WHAT IS NEEDED:
The data below should be printed in full, exactly, and without any of its images.

DATA EXCERPT:
**********

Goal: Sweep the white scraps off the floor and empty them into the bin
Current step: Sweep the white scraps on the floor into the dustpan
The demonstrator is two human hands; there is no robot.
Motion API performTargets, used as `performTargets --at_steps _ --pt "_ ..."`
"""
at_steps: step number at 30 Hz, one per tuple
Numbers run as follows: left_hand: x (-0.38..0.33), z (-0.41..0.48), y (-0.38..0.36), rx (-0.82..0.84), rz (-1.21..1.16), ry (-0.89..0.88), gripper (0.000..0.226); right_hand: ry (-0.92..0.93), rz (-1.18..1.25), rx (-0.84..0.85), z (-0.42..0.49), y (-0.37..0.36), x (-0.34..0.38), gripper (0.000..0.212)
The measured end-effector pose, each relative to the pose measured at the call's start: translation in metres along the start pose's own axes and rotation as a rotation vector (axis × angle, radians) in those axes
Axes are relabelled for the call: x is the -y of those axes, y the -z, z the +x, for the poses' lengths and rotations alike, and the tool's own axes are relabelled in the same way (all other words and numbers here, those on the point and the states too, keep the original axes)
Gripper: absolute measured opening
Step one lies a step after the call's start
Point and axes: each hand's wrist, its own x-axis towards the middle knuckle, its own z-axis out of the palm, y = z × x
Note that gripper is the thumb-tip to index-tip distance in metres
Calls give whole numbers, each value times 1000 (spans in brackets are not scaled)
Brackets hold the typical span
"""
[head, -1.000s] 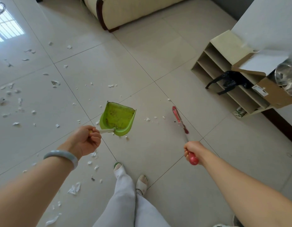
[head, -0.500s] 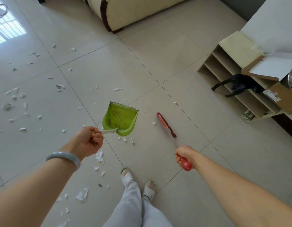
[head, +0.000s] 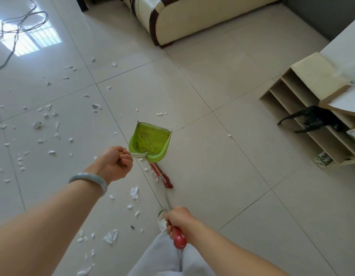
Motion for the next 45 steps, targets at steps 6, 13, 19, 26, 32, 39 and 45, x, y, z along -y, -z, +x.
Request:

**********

TASK RESPONSE:
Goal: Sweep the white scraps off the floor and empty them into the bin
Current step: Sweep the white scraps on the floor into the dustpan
The demonstrator is two human hands; there is no robot.
Motion API performTargets, used as `performTargets --at_steps _ --pt "_ ..."`
"""
at_steps: step number at 30 Hz, one per tuple
Numbers run as follows: left_hand: x (-0.38..0.33), z (-0.41..0.48), y (-0.38..0.36), rx (-0.82..0.84), rz (-1.21..1.16), ry (-0.89..0.88), gripper (0.000..0.226); right_hand: ry (-0.92..0.93), rz (-1.18..1.25), rx (-0.84..0.85), z (-0.42..0.49), y (-0.37..0.36), x (-0.34..0.38), gripper (0.000..0.212)
The measured end-effector pose, each relative to the pose measured at the call's start: translation in metres along the start pose's own axes and rotation as a rotation vector (axis × angle, radians) in those axes
Axes are relabelled for the call: x is the -y of those axes, y the -z, z the +x, for the poses' lengths and rotations alike, and the tool's own axes are relabelled in the same way (all other words and numbers here, those on the point and the states too, keep the original axes)
Gripper: absolute measured opening
Step one lies a step after the call's start
Point and axes: each hand's wrist, its own x-axis towards the middle knuckle, its own z-axis out of the palm, y = z × x
Note that gripper is the thumb-tip to index-tip distance in metres
Calls give whole numbers, each value times 1000 (spans in brackets are not scaled)
Brackets hold the typical span
"""
[head, -1.000s] 
[head, -0.500s] 
[head, +0.000s] 
Motion for the next 45 steps, targets at steps 6, 13, 19, 26, 32, 39 and 45, x, y, z along -y, -z, +x.
Request:

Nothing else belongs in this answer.